BHP Billiton Ltd. rejected a new activist call for a corporate overhaul and joined rivals in boosting investor returns as first-half profit rose to a three-year high.
The world’s biggest miner raised interim dividend payments 38 percent to beat estimates as underlying earnings rose by 25 percent to $4.1 billion, according to a Tuesday statement.
Higher commodity prices lifted the results, Chief Executive Officer Andrew Mackenzie said in the statement. “We used this cash to further reduce net debt and increase returns to shareholders through higher dividends,” he said.
China’s growth is expected to slow modestly through 2018, as strength in infrastructure is offset by weaker expansion in housing and automobile markets, BHP said.

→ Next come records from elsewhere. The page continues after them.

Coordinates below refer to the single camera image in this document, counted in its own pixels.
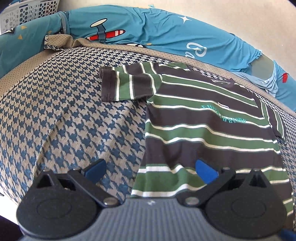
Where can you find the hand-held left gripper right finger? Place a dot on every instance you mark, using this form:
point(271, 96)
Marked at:
point(205, 172)

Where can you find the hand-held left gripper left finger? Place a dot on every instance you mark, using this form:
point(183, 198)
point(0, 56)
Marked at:
point(96, 170)

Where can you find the green grey striped t-shirt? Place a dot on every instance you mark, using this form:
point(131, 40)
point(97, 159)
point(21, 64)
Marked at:
point(203, 129)

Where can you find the houndstooth bed mat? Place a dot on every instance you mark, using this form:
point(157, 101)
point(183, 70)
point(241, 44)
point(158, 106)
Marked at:
point(81, 111)

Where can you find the blue red patch bumper cover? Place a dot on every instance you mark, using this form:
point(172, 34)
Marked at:
point(284, 90)

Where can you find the grey-green foam bumper pad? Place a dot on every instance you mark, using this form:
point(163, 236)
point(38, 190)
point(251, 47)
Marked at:
point(262, 68)

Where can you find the teal triangle print bumper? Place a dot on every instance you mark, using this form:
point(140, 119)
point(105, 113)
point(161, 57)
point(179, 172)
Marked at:
point(20, 51)

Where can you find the white perforated laundry basket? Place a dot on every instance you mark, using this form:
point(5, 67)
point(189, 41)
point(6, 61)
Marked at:
point(27, 11)

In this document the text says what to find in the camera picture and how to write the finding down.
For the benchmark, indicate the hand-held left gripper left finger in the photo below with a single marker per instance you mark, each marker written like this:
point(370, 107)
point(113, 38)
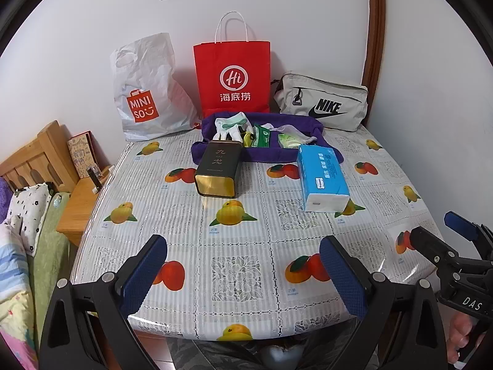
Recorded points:
point(144, 273)

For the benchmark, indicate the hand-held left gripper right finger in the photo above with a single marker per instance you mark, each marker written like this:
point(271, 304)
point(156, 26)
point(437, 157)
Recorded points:
point(342, 277)

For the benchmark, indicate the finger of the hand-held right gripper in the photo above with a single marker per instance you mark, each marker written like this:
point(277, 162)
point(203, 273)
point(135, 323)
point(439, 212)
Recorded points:
point(458, 219)
point(427, 241)

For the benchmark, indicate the purple towel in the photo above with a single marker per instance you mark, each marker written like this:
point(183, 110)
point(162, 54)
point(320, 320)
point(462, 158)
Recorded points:
point(265, 156)

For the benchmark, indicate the green tissue pack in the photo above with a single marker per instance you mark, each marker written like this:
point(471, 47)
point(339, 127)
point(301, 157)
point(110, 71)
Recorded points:
point(290, 141)

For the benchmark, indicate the green wet wipes packet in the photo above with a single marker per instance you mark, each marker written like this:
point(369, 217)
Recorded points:
point(264, 137)

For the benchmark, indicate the white glove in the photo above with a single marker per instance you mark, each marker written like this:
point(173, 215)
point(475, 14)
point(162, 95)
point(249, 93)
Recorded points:
point(238, 117)
point(222, 130)

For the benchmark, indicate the yellow bag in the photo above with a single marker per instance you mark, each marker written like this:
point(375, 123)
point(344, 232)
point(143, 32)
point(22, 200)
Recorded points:
point(249, 138)

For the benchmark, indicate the person's right hand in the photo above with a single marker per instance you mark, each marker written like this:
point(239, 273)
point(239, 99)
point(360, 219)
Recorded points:
point(460, 335)

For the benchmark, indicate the wooden nightstand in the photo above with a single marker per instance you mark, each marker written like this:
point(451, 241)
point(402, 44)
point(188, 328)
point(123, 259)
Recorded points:
point(79, 208)

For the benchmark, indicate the fruit print tablecloth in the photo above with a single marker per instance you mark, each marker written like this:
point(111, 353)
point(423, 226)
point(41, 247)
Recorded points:
point(238, 246)

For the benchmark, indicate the green bed sheet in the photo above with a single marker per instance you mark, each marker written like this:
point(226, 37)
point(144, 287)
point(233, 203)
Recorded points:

The company rejected a renewed demand from activist investor Elliott Management Corp. to review potential benefits of reorganizing as a single company in Australia. The New-York based fund argues an overhaul could add more than $22 billion in value for shareholders and wants BHP to conduct an independent study.
“We consider that the costs and risks of collapsing the DLC outweigh the potential benefits,” BHP said.
The producer said initial bids are expected in the June quarter as it advances the sale of U.S. shale assets worth about $10 billion.
BHP follows its largest competitor Rio Tinto Group, which boosted annual dividend payments by about 70 percent, and producers including South32 Ltd. in meeting investors’ demands for higher returns. The company has potential to hand back about $4 billion in cash over the next 12 months, according to Macquarie Group Ltd. analysts.